Nucleic Acids- Nucleosides and Nucleotides

• Nucleotide is any member of the class of organic compounds in which the molecular structure comprises a nitrogen-containing unit (base) linked to a sugar and a phosphate group. 
• They are monomeric units of nucleic acids and also serve as sources of chemical energy (ATP, GTP), participate in cellular signalling (cAMP, cGMP) and function as important cofactors of enzymatic reactions (coA, FAD, FMN, NAD+).
• The molecule without the phosphate group of nucleotides is called as nucleoside.
• Nucleosides are glycosylamines consisting simply of a nitrogenous base and a five-carbon sugar (either ribose or deoxyribose).

Structure of Nucleotides

A single nucleotide is made up of three components: a nitrogen-containing base, a five-carbon sugar (pentose), and at least one phosphate group With all three joined, a nucleotide is also termed a “nucleoside phosphate”. 

Individual phosphate molecules repetitively connect the sugar-ring molecules in two adjacent nucleotide monomers, thereby connecting the nucleotide monomers of a nucleic acid end-to-end into a long chain. 

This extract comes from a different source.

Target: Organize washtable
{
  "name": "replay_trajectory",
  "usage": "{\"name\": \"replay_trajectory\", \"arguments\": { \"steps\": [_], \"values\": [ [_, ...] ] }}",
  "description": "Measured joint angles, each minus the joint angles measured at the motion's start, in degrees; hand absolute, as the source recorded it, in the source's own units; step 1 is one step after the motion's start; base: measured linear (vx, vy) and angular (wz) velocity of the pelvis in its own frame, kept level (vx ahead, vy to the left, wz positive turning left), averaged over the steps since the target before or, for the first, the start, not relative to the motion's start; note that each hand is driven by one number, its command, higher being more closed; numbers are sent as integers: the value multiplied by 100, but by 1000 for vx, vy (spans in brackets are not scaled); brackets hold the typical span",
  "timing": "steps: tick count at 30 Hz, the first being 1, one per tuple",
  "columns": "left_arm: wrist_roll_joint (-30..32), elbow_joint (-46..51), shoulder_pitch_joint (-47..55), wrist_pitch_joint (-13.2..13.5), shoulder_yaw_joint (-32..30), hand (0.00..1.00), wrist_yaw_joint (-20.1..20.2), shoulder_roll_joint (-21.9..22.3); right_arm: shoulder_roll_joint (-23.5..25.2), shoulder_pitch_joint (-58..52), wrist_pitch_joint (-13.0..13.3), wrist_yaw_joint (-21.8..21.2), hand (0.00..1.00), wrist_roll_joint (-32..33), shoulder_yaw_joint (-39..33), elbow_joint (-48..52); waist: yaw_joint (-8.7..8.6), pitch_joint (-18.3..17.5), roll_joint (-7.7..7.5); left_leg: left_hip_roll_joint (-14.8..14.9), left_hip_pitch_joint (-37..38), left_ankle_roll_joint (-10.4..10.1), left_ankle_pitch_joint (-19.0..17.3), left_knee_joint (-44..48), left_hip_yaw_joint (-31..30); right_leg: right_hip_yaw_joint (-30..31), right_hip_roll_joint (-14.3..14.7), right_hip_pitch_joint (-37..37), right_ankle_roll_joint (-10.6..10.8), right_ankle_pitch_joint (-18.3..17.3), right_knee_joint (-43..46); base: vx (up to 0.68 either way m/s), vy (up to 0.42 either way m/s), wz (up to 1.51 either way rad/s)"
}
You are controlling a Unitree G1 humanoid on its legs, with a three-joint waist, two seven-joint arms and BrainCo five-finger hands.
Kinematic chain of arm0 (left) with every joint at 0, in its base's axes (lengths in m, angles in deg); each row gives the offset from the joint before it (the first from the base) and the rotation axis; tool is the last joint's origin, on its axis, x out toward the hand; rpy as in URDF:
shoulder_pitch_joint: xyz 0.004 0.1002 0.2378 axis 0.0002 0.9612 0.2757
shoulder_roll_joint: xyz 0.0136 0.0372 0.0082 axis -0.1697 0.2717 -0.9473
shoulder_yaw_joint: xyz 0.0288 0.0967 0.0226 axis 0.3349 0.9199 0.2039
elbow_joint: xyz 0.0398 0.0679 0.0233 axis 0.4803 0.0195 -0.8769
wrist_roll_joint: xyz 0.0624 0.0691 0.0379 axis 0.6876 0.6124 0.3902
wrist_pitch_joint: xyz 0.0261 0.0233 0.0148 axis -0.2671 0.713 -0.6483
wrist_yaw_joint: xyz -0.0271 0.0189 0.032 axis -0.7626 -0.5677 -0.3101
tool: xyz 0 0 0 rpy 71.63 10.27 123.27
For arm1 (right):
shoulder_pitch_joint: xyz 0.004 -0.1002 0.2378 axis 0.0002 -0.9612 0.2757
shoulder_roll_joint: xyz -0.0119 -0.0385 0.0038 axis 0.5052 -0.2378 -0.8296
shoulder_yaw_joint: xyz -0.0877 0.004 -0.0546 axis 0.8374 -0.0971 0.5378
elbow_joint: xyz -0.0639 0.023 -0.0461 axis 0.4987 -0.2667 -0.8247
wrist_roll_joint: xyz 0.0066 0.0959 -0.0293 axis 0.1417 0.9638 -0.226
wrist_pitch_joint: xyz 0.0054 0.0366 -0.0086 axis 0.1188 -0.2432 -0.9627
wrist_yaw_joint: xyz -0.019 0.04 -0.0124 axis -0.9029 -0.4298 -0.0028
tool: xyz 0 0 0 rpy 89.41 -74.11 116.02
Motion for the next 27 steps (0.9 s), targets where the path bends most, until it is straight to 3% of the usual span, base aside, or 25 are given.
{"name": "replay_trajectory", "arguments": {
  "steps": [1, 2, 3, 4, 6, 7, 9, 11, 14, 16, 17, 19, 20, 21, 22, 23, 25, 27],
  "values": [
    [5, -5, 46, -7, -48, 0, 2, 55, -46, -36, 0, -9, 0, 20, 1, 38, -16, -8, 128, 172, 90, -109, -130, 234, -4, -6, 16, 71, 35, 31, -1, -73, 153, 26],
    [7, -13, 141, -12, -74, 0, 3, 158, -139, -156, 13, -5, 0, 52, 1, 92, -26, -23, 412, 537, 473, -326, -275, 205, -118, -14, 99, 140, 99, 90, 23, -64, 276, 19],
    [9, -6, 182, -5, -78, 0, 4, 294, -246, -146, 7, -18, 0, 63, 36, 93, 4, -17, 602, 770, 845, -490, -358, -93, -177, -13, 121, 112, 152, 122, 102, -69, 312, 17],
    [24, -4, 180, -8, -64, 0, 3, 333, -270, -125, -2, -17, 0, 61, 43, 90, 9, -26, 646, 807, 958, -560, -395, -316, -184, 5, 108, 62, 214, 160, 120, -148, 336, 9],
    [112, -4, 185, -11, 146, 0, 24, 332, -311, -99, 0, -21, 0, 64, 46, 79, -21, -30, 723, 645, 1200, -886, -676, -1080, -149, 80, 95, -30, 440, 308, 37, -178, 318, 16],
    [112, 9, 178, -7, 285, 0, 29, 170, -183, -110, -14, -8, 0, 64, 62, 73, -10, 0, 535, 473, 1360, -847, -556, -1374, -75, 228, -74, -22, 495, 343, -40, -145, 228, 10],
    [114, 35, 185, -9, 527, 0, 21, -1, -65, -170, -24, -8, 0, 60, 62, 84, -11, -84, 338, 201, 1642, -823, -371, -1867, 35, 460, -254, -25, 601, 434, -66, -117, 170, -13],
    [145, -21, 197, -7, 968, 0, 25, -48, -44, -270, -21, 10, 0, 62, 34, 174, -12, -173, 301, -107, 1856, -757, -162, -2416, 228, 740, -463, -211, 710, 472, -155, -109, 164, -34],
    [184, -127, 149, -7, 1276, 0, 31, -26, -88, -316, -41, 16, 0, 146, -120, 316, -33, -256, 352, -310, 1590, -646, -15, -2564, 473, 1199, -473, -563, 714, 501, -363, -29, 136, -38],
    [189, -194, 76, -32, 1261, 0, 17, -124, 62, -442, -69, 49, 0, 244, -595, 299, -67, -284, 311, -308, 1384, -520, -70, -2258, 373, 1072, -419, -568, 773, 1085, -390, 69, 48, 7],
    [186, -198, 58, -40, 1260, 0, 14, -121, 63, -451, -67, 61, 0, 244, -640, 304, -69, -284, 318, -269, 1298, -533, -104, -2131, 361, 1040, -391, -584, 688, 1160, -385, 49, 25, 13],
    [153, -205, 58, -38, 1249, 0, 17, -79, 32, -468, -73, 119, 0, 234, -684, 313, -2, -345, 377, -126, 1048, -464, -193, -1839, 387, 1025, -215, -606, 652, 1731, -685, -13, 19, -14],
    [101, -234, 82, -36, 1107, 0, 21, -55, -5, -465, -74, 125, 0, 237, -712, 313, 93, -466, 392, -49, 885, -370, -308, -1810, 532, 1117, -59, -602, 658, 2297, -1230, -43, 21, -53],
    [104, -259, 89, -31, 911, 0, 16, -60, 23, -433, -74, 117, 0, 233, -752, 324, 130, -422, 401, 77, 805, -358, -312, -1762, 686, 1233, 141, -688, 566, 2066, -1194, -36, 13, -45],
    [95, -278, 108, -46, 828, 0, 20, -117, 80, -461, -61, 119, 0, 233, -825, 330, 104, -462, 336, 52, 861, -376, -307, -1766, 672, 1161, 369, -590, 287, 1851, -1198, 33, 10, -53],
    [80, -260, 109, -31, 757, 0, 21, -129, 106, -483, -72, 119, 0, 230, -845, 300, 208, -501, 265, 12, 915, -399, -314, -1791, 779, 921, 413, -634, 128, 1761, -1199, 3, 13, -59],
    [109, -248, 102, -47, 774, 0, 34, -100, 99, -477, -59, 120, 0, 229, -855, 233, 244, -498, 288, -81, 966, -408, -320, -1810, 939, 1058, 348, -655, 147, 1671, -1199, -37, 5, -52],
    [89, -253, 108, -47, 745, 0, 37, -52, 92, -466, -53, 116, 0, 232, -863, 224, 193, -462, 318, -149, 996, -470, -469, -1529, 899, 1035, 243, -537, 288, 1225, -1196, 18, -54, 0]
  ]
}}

Unlike in nucleic acid nucleotides, singular cyclic nucleotides are formed when the phosphate group is bound twice to the same sugar molecule, i.e., at the corners of the sugar hydroxyl groups

Nitrogenous bases

• The nitrogenous base is either a purine or a pyrimidine.
• There are five major bases found in cells. The derivatives of purine are called adenine and guanine, and the derivatives of pyrimidine are called thymine, cytosine and uracil.
• Purines include adenine and guanine and have two rings.
• Adenine has an ammonia group on its rings, whereas guanine has a ketone group.
• Pyrimidines include cytosine, thiamine, and uracil and have one ring.
• Thymine (found in DNA) and uracil (found in RNA) are similar in that they both have ketone groups, but thymine has an extra methyl group on its ring.
• Bonds between guanine and cytosine (three hydrogen bonds) are stronger than bonds between adenine and thymine (two hydrogen bonds).

Pentose Sugar

• The five-carbon sugar is either a ribose (in RNA) or a deoxyribose (in DNA) molecule.
• In nucleotides, both types of pentose sugars are in their beta-furanose (closed five-membered ring) form.

Structure of Nucleosides

• While a nucleotide is composed of a nucleobase, a five-carbon sugar, and one or more phosphate groups, a nucleoside has only a nitrogenous base and a five-carbon sugar.
• In a nucleoside, the base is bound to either ribose or deoxyribose via a beta-glycosidic linkage at 1’ position.
• Examples of nucleosides include cytidine, uridine, adenosine, guanosine, thymidine and inosine.

Properties of Nucleotides

Properties of purine bases

• Sparingly soluble in water
• Absorb light in UV region at 260 nm. (detection & quantitation of nucleotides)
• Capable of forming hydrogen bond
• Aromatic base atoms numbered 1 to 9
• Purine ring is formed by fusion of pyrimidine ring with imidazole ring.
• Numbering is anticlockwise.

 Adenine : Chemically it is 6-aminopurine

 Guanine : Chemically it  is 2-amino,6-oxy purine

                 Can be present as lactam & lactim form

Properties of pyrimidine bases

• Soluble at body pH
• Also absorb UV light at 260 nm
• Capable of forming hydrogen bond
• Aromatic base atoms are numbered 1 to 6 for pyrimidine.
• Atoms or group attached to base atoms have same number as the ring atom to which they are bonded.

Cytosine: Chemically is 2-oxy ,4-amino pyrimidine

                 Exist both lactam or lactim form

Thymine: Chemically is 2,4 dioxy ,5-methyl pyrimidine

                 Occurs only in DNA

Uracil:   Chemically is 2,4 dioxy pyrimidine

                 Found only in RNA

Properties of Pentose Sugars

• A pentose is a monosaccharide with five carbon atoms.
• Ribose is the most common pentose with one oxygen atom attached to each carbon atom.
• Deoxyribose sugar is derived from the sugar ribose by loss of an oxygen atom.
• The aldehyde functional group in the carbohydrates react with neighbouring hydroxyl functional groups to form intramolecular hemiacetals.
• The resulting ring structure is related to furan, and is termed a furanose.
• The ring spontaneously opens and closes, allowing rotation to occur about the bond between the carbonyl group and the neighboring carbon atom yielding two distinct configurations (α and β). This process is termed mutarotation.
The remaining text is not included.